[Data items]
<<<<

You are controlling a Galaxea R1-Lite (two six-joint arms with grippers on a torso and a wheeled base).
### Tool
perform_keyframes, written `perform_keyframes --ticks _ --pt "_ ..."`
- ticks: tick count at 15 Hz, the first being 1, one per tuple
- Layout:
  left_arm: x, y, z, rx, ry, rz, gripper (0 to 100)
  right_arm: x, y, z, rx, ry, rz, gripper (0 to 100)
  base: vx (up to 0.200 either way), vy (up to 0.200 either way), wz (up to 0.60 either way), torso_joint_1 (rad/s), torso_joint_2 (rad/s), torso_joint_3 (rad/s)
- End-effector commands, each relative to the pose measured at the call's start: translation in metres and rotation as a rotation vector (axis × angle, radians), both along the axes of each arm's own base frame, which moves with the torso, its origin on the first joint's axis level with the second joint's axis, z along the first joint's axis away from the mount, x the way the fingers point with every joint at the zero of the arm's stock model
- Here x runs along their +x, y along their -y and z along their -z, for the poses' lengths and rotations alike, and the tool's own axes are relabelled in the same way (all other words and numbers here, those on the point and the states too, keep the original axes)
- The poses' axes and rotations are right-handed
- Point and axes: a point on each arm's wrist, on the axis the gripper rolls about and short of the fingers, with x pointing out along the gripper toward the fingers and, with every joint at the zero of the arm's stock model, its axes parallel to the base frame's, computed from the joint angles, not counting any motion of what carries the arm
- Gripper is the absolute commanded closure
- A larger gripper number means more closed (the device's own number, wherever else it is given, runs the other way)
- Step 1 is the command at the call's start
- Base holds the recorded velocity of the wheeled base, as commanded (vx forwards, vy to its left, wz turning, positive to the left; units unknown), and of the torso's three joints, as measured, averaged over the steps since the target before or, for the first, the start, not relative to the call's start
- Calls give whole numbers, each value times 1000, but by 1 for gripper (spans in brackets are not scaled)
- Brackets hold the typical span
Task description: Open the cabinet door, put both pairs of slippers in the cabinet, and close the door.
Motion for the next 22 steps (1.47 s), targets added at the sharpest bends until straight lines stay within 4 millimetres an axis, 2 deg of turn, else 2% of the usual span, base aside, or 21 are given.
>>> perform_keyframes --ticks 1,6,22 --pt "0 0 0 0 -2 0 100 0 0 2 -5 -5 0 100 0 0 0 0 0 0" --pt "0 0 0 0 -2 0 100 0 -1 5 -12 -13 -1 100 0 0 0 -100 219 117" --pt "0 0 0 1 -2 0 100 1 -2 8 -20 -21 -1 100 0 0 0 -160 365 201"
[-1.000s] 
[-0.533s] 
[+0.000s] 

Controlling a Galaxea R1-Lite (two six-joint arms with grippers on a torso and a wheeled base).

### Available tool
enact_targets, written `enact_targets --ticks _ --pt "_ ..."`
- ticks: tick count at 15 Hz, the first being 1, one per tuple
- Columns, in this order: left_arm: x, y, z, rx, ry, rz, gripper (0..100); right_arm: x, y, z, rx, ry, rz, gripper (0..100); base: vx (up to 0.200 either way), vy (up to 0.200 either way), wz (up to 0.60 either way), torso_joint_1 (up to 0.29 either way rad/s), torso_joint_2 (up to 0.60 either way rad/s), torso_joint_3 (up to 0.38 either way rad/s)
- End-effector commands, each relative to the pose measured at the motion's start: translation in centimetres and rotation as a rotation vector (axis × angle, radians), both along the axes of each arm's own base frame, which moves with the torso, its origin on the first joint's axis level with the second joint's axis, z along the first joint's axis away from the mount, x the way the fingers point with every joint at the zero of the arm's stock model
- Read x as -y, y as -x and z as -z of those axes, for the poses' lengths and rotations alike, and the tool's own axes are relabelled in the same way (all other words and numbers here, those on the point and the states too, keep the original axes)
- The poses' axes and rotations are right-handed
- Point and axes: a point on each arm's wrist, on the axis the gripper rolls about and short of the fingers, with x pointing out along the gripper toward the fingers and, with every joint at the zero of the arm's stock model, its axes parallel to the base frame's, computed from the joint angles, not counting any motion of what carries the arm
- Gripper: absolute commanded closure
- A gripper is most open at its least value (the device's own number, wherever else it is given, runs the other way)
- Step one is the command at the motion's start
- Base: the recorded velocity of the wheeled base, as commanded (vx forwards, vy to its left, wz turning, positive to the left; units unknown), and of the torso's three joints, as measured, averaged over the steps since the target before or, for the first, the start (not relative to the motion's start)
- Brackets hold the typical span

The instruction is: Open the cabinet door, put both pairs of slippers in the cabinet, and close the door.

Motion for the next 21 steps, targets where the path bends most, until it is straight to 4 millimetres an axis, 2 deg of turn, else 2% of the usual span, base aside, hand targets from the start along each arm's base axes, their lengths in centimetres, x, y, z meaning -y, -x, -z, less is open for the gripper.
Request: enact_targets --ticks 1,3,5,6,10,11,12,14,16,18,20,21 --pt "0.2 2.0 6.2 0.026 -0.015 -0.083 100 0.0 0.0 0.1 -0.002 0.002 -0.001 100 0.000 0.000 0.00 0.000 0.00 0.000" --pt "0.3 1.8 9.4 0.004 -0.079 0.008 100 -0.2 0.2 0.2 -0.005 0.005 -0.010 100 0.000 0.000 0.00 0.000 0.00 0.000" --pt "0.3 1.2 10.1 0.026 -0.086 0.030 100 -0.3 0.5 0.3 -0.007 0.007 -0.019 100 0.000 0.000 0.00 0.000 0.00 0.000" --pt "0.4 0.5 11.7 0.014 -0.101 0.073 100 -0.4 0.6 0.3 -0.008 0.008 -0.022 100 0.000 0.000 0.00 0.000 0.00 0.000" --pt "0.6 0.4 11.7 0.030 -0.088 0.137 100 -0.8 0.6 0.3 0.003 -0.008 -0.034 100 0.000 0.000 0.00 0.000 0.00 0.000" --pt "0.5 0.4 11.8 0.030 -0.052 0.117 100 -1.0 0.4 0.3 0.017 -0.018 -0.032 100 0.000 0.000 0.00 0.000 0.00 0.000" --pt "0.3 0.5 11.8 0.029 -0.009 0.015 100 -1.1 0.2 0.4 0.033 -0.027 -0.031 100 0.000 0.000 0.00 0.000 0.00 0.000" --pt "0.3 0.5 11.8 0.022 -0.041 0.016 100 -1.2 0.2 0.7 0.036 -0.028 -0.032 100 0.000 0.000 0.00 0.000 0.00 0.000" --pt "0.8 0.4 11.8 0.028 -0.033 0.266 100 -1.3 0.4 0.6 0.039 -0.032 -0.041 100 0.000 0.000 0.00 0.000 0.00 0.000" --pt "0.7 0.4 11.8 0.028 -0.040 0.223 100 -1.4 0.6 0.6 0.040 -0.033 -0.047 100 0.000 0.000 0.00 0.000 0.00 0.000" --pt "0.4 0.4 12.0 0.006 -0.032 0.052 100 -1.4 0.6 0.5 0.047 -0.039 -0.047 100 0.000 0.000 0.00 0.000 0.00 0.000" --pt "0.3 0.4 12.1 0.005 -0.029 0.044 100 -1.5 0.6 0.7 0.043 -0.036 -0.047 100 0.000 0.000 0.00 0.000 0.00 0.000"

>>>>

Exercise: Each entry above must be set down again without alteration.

Answer box:
You are controlling a Galaxea R1-Lite (two six-joint arms with grippers on a torso and a wheeled base).
### Tool
perform_keyframes, written `perform_keyframes --ticks _ --pt "_ ..."`
- ticks: tick count at 15 Hz, the first being 1, one per tuple
- Layout:
  left_arm: x, y, z, rx, ry, rz, gripper (0 to 100)
  right_arm: x, y, z, rx, ry, rz, gripper (0 to 100)
  base: vx (up to 0.200 either way), vy (up to 0.200 either way), wz (up to 0.60 either way), torso_joint_1 (rad/s), torso_joint_2 (rad/s), torso_joint_3 (rad/s)
- End-effector commands, each relative to the pose measured at the call's start: translation in metres and rotation as a rotation vector (axis × angle, radians), both along the axes of each arm's own base frame, which moves with the torso, its origin on the first joint's axis level with the second joint's axis, z along the first joint's axis away from the mount, x the way the fingers point with every joint at the zero of the arm's stock model
- Here x runs along their +x, y along their -y and z along their -z, for the poses' lengths and rotations alike, and the tool's own axes are relabelled in the same way (all other words and numbers here, those on the point and the states too, keep the original axes)
- The poses' axes and rotations are right-handed
- Point and axes: a point on each arm's wrist, on the axis the gripper rolls about and short of the fingers, with x pointing out along the gripper toward the fingers and, with every joint at the zero of the arm's stock model, its axes parallel to the base frame's, computed from the joint angles, not counting any motion of what carries the arm
- Gripper is the absolute commanded closure
- A larger gripper number means more closed (the device's own number, wherever else it is given, runs the other way)
- Step 1 is the command at the call's start
- Base holds the recorded velocity of the wheeled base, as commanded (vx forwards, vy to its left, wz turning, positive to the left; units unknown), and of the torso's three joints, as measured, averaged over the steps since the target before or, for the first, the start, not relative to the call's start
- Calls give whole numbers, each value times 1000, but by 1 for gripper (spans in brackets are not scaled)
- Brackets hold the typical span
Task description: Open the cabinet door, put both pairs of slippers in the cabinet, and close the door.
Motion for the next 22 steps (1.47 s), targets added at the sharpest bends until straight lines stay within 4 millimetres an axis, 2 deg of turn, else 2% of the usual span, base aside, or 21 are given.
>>> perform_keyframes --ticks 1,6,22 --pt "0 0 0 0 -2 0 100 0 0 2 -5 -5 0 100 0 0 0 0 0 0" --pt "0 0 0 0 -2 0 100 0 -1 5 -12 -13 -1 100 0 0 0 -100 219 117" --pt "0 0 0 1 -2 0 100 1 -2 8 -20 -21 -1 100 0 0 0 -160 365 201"
[-1.000s] 
[-0.533s] 
[+0.000s] 

Controlling a Galaxea R1-Lite (two six-joint arms with grippers on a torso and a wheeled base).

### Available tool
enact_targets, written `enact_targets --ticks _ --pt "_ ..."`
- ticks: tick count at 15 Hz, the first being 1, one per tuple
- Columns, in this order: left_arm: x, y, z, rx, ry, rz, gripper (0..100); right_arm: x, y, z, rx, ry, rz, gripper (0..100); base: vx (up to 0.200 either way), vy (up to 0.200 either way), wz (up to 0.60 either way), torso_joint_1 (up to 0.29 either way rad/s), torso_joint_2 (up to 0.60 either way rad/s), torso_joint_3 (up to 0.38 either way rad/s)
- End-effector commands, each relative to the pose measured at the motion's start: translation in centimetres and rotation as a rotation vector (axis × angle, radians), both along the axes of each arm's own base frame, which moves with the torso, its origin on the first joint's axis level with the second joint's axis, z along the first joint's axis away from the mount, x the way the fingers point with every joint at the zero of the arm's stock model
- Read x as -y, y as -x and z as -z of those axes, for the poses' lengths and rotations alike, and the tool's own axes are relabelled in the same way (all other words and numbers here, those on the point and the states too, keep the original axes)
- The poses' axes and rotations are right-handed
- Point and axes: a point on each arm's wrist, on the axis the gripper rolls about and short of the fingers, with x pointing out along the gripper toward the fingers and, with every joint at the zero of the arm's stock model, its axes parallel to the base frame's, computed from the joint angles, not counting any motion of what carries the arm
- Gripper: absolute commanded closure
- A gripper is most open at its least value (the device's own number, wherever else it is given, runs the other way)
- Step one is the command at the motion's start
- Base: the recorded velocity of the wheeled base, as commanded (vx forwards, vy to its left, wz turning, positive to the left; units unknown), and of the torso's three joints, as measured, averaged over the steps since the target before or, for the first, the start (not relative to the motion's start)
- Brackets hold the typical span

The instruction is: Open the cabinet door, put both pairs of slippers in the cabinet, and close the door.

Motion for the next 21 steps, targets where the path bends most, until it is straight to 4 millimetres an axis, 2 deg of turn, else 2% of the usual span, base aside, hand targets from the start along each arm's base axes, their lengths in centimetres, x, y, z meaning -y, -x, -z, less is open for the gripper.
Request: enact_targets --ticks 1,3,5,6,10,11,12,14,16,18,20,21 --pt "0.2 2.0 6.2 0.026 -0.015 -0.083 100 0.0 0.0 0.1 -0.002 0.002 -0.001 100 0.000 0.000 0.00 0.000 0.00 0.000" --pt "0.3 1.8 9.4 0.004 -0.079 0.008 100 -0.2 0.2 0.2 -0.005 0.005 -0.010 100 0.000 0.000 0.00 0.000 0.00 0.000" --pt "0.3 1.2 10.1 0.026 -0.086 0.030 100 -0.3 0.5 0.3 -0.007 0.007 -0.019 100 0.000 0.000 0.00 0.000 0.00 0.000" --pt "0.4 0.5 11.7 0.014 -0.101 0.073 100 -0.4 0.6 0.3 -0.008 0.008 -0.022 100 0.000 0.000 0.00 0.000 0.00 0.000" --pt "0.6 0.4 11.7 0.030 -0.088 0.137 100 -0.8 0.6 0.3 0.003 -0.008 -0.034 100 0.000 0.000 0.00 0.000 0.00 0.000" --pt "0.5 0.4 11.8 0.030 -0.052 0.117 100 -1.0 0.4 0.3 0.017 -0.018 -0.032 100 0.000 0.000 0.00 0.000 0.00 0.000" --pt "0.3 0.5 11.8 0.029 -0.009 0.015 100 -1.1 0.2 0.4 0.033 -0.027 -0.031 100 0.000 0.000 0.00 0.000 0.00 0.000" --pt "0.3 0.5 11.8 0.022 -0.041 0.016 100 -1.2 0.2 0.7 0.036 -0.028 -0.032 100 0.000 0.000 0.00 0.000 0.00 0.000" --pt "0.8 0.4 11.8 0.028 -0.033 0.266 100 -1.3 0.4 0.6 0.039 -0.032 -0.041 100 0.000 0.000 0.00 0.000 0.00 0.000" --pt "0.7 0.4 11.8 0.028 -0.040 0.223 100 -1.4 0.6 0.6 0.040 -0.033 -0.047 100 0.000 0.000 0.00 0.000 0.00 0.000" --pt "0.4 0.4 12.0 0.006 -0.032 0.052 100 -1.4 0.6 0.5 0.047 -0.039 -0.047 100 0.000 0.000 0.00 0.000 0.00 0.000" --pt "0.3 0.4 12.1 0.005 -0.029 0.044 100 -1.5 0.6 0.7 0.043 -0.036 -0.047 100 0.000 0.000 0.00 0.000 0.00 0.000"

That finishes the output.